Neil Roberts Tue, 14 Apr 2015 11:14:41 -0700

Commit 5a06ee738 added a step to the generator to set up the message
header when generating the VS_OPCODE_PULL_CONSTANT_LOAD_GEN7
instruction. That pseudo opcode is implemented in terms of multiple
actual opcodes, one of which writes to one of the source registers in
order to set up the message header. This causes problems because the
scheduler isn't aware that the source register is written to and it
can end up reorganising the instructions incorrectly such that the
write to the source register overwrites a needed value from a previous
instruction. This problem was presenting itself as a rendering error
in the weapon in Enemy Territory: Quake Wars.


Since commit 588859e1 there is an additional problem that the double
register allocated to include the message header would end up being
split into two.
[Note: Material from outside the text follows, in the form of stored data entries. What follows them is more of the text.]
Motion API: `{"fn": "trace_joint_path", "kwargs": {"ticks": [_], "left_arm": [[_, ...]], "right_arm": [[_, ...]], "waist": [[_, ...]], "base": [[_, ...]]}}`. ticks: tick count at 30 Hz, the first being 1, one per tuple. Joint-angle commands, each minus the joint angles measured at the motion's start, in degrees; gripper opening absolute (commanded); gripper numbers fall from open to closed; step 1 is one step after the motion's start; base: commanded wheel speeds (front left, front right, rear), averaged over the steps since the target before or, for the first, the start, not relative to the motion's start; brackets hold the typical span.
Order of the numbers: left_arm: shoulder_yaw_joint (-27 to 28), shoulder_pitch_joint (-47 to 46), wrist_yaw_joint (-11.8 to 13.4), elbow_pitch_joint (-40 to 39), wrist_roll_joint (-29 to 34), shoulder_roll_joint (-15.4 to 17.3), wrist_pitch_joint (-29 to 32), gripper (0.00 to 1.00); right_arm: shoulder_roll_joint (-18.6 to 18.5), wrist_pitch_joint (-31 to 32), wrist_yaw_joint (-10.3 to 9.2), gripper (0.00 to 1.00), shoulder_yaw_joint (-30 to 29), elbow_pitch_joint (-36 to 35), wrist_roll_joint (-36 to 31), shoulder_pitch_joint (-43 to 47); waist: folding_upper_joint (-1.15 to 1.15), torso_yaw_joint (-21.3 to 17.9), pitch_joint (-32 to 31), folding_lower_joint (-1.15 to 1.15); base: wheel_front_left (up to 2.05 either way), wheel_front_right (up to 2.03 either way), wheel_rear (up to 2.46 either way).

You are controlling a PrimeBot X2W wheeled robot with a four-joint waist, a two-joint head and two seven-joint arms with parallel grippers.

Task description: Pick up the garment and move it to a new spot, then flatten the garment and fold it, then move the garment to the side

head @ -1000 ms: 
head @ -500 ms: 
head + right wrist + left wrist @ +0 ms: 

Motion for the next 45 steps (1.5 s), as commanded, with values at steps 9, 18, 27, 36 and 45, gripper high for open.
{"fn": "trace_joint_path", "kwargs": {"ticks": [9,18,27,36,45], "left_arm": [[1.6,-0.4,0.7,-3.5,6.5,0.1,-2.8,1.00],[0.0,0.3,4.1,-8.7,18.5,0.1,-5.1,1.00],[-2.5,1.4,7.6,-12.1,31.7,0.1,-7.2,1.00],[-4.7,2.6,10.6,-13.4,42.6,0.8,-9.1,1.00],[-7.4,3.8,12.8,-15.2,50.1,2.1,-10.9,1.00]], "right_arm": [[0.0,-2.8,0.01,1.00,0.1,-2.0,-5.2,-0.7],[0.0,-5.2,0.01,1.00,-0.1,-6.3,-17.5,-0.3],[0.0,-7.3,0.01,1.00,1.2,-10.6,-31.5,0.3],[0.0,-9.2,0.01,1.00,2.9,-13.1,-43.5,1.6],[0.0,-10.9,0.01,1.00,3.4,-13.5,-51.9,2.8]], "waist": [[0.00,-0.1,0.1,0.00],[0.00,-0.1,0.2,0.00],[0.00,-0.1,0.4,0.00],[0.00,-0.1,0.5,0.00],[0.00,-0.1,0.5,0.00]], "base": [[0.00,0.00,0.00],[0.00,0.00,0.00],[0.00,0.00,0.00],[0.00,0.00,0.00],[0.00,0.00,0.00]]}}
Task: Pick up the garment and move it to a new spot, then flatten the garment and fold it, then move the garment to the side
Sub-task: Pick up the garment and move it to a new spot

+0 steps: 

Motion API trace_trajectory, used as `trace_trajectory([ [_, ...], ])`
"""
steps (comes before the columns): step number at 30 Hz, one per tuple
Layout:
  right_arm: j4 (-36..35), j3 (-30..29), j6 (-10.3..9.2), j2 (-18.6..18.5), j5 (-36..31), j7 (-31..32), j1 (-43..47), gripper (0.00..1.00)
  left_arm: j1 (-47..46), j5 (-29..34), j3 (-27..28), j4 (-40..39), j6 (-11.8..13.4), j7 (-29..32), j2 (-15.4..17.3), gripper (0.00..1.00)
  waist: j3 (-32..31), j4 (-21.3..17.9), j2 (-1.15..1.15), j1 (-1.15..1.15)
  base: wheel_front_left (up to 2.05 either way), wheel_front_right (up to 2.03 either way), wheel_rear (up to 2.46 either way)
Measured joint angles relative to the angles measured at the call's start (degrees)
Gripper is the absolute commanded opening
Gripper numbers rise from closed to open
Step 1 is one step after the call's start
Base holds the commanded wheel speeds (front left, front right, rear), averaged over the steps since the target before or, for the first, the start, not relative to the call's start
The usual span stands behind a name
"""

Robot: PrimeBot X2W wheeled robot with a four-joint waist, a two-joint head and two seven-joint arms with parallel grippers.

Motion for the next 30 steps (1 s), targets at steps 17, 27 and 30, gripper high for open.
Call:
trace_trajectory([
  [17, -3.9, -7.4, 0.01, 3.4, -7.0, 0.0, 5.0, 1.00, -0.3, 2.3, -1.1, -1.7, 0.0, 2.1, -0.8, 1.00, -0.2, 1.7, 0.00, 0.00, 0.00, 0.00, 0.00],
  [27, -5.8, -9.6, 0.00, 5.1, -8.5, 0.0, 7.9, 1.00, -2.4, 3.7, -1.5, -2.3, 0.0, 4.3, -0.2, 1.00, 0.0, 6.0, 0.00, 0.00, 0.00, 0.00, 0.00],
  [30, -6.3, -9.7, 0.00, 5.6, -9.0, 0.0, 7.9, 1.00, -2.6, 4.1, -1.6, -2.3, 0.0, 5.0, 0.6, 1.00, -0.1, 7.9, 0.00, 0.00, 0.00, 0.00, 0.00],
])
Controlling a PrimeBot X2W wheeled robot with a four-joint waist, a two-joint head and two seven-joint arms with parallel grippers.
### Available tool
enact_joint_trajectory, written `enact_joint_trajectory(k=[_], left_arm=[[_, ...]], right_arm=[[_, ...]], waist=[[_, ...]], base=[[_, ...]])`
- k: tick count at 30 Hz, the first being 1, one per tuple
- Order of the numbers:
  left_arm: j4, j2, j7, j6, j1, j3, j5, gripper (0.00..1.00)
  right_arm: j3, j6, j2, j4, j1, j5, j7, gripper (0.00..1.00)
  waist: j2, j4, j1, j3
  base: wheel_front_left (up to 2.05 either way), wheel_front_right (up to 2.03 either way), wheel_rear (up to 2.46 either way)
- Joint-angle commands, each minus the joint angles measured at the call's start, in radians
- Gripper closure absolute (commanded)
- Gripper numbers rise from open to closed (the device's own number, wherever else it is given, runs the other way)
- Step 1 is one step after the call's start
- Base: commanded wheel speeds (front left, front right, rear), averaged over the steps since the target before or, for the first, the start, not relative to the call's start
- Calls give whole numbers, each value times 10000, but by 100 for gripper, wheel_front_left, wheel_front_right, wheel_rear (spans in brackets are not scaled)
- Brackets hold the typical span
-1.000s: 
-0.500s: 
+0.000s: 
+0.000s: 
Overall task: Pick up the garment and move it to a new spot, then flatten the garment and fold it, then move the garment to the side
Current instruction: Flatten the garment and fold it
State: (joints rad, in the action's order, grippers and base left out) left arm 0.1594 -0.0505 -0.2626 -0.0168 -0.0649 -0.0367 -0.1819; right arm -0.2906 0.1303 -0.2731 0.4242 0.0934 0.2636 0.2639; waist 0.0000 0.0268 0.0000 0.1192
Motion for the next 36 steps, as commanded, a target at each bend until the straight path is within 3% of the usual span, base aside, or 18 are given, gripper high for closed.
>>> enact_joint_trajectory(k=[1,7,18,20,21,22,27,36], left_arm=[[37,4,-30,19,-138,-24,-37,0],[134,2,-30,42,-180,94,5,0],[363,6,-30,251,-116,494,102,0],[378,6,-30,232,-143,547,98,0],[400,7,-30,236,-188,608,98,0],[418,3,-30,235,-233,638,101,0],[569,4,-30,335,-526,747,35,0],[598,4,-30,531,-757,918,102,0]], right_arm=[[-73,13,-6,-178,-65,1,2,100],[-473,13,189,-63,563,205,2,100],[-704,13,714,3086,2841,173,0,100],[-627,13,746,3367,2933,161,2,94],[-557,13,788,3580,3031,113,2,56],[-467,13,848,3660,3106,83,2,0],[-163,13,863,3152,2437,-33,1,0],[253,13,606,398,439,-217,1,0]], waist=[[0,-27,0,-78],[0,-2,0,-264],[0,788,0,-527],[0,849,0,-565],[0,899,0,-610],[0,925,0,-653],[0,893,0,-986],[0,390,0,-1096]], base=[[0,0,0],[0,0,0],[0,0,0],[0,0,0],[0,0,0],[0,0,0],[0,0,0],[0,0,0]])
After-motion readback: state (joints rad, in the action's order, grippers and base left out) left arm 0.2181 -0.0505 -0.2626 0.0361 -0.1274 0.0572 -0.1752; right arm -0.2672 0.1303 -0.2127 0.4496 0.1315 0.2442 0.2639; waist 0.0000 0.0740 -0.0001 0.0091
This wasn't happening previously because the code to
split registers was explicitly avoided for instructions that are
sending from the GRF.

This patch fixes both problems by splitting the code to set up the
message header into a new pseudo opcode so that it will be done
outside of the generator. This new opcode has the header register as a
destination so the scheduler can recognise that the register is
written to. There is now a helper function to emit the pseudo opcode
correctly so that it can include this second opcode too. This has the
additional benefit that the scheduler can optimise the message header
slightly better by moving the mov instructions further away from the
send instructions.

On Skylake it appears to fix the following three Piglit tests without
causing any regressions:

 gs-float-array-variable-index
 gs-mat3x4-row-major
 gs-mat4x3-row-major

I think we actually may need to do something similar for the fs
backend and possibly for message headers from regular texture sampling
but I'm not entirely sure.

Bugzilla: https://bugs.freedesktop.org/show_bug.cgi?id=89058
---
 src/mesa/drivers/dri/i965/brw_defines.h            |   1 +
 src/mesa/drivers/dri/i965/brw_shader.cpp           |   4 +
 src/mesa/drivers/dri/i965/brw_vec4.h               |   7 ++
 .../dri/i965/brw_vec4_dead_code_eliminate.cpp      |   1 +
 src/mesa/drivers/dri/i965/brw_vec4_generator.cpp   |  53 ++++----
 src/mesa/drivers/dri/i965/brw_vec4_visitor.cpp     | 135 ++++++++++++---------
 src/mesa/drivers/dri/i965/brw_vec4_vp.cpp          |  27 +----
 7 files changed, 125 insertions(+), 103 deletions(-)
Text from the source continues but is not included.